La compréhension médiatique de l’Église est bien souvent pétrie de contresens. Aux yeux de l’opinion, elle se réduit à une institution de pouvoir, dont le luxe apparent et les exigences vaguement rétrogrades suscitent un mélange de fascination et d’indignation. C’est encore trop souvent sous cette forme simpliste et déformée qu’elle est abordée dans nos programmes d’histoire à l’école. Ainsi est-il plus commode de mettre en scène la légitime résistance des hérétiques ou encore le conflit séculaire entre le pouvoir temporel et le pouvoir spirituel et sa résolution finale grâce à l’émancipation laïque. La renonciation du pape Benoît XVI, le 28 février 2013, indiquait pourtant bien autre chose : à la base de l’Église comme à son sommet, tout ministère, par une communion plus intime à la vie du Christ, est d’abord un service.
Une leçon de liberté
Ayant ceint, huit ans durant, le tablier du premier des serviteurs, le Pape sentait désormais ses forces le quitter et craignait de ne pouvoir assumer la mission jusqu’au bout. Cet aveu d’impuissance n’était ni une fuite — il aurait pu le faire plus tôt au cœur des multiples épreuves qu’il a dû endurer sous son pontificat —, ni un acte de bravoure, destiné à laisser sa trace dans l’histoire. Bien davantage, ce refus du martyre public, auquel Jean Paul II s’était résolu avec beaucoup de courage, était au fond, pour chacun d’entre nous, une leçon de liberté et d’humilité. Benoît XVI se donna la peine d’expliquer son geste dans une déclaration qui nous permet, aujourd’hui, de comprendre autrement la fonction pontificale et, plus largement, le mystère de l’Église :
"Après avoir examiné ma conscience devant Dieu, à diverses reprises, je suis parvenu à la certitude que mes forces, en raison de l’avancement de mon âge, ne sont plus aptes à exercer adéquatement le ministère pétrinien.
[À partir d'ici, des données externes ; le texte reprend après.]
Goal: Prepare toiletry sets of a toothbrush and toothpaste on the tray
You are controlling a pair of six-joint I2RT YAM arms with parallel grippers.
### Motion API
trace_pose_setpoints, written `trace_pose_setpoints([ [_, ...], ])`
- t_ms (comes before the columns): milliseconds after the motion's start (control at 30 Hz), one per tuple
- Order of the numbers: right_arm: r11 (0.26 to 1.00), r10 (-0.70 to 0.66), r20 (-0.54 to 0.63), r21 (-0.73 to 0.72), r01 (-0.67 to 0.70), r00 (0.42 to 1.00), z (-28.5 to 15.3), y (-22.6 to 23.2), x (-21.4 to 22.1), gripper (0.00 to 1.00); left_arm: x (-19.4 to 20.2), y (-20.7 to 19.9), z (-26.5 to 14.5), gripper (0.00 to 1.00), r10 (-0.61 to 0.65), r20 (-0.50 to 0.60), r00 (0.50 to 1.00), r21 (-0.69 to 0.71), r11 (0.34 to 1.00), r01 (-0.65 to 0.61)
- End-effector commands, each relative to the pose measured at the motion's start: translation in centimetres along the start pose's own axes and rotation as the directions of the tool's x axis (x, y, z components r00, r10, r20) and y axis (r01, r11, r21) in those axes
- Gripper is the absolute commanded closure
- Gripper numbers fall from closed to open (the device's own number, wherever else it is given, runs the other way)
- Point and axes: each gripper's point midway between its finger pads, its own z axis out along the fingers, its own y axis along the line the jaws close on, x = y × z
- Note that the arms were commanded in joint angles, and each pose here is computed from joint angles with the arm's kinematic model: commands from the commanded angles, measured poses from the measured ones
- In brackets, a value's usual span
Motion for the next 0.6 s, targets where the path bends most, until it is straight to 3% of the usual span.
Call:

Je suis bien conscient que ce ministère, de par son essence spirituelle, doit être accompli non seulement par les œuvres et par la parole, mais aussi, et pas moins, par la souffrance et par la prière. Cependant, dans le monde d’aujourd’hui, sujet à de rapides changements et agité par des questions de grande importance pour la vie de la foi, pour gouverner la barque de saint Pierre et annoncer l’Évangile, la vigueur du corps et de l’esprit est aussi nécessaire, vigueur qui, ces derniers mois, s’est amoindrie en moi d’une telle manière que je dois reconnaître mon incapacité à bien administrer le ministère qui m’a été confié" (Déclaration à la presse, 11 février 2013).
Des sacrifices et des victoires
Les plafonds chatoyants de la chapelle Sixtine, les tentures cramoisies du fameux balconnet de Saint-Pierre, la ferveur des JMJ, dissimulent trop souvent le caractère sacrificiel du ministère pétrinien. On préfère, en dignes lecteurs de Dan Brown, et de la presse bien informée, fantasmer sur les jeux de la Curie romaine, nourrir de juteuses rumeurs sur les circuits financiers du Vatican ou sur les manœuvres politiques qui devraient entourer le choix du prochain pape, certains n’hésitant pas à réduire l’action du Saint-Esprit à un mécanisme purement politique qui opposerait grossièrement conservateurs et progressistes. Joseph Ratzinger savait bien lui, le 19 avril 2005, jour de son élection, de quelle royauté il héritait ; il en a tremblé. Il avait suffisamment médité l’Évangile pour entrevoir, sous les ors pontificaux, la croix et l’opprobre.
Que nous disent ces échecs ? D’abord que l’Église n’est pas Thélème. Ensuite, que le Christ, dont l’Église est le corps mystique, a choisi de s’incarner dans une pâte humaine qui déçoit souvent par son imperfection.
Tous les échecs temporels de Benoît XVI, dont les médias ont fait l’inventaire comme autant d’anachronismes, révèlent ses victoires spirituelles. L’alibi d’une histoire dont il n’était pas responsable (les Jeunesses hitlériennes) a été exploité contre lui. L’opinion a su encore, avec toute la violence dont elle est parfois capable, tirer un bénéfice des scandales pédophiles pour accabler la ringardise du célibat des prêtres et enfoncer un coin dans la morale dite conservatrice du pontife allemand. Ses propos sur le préservatif en Afrique, une fois déformés, ont déclenché le réflexe des commentaires anticléricaux et des accusations de conservatisme. Sa main tendue aux catholiques traditionalistes reste enfin comme une blessure morale au cœur de certains progressistes qui, préférant semble-t-il l’idée profane du progrès au principe christique de la communion ecclésiale, continuent de ranger Benoît XVI du côté des retardataires.
Un signe de contradiction
Que nous disent ces échecs ? D’abord que l’Église n’est pas Thélème. Ensuite, que le Christ, dont l’Église est le corps mystique, a choisi de s’incarner dans une pâte humaine qui déçoit souvent par son imperfection. Mais aussi que, à rebours de la tentation pharisienne, conjuguant l’esprit d’indépendance et la certitude d’une pureté irréprochable, "chacun de nous est coupable pour tous et pour chacun sur la terre […] non seulement pour la faute commune du monde entier, mais personnellement, pour tous les hommes et pour chaque personne sur la terre", comme l’exprime le Starets Zosime dans Les Frères Karamazov. Que les exigences dont le Pape se fait le relais ne sont pas le pur produit de son interprétation politique mais le fruit d’une longue Tradition, puisant dans les dons de l’Esprit Saint bien davantage que dans nos velléités de réforme, les propres ressources de son renouvellement.
Que la tiédeur enfin est un mauvais pari puisque, comme Benoît XVI n’a cessé de nous en donner l’exemple, une vie intérieure authentique est la meilleure manière d’être au monde et d’accepter d’être à ses yeux un signe de contradiction. Voilà sans doute ce que nous devons au pape qui, malgré son apparent anachronisme, a su inscrire l’éternité dans le temps.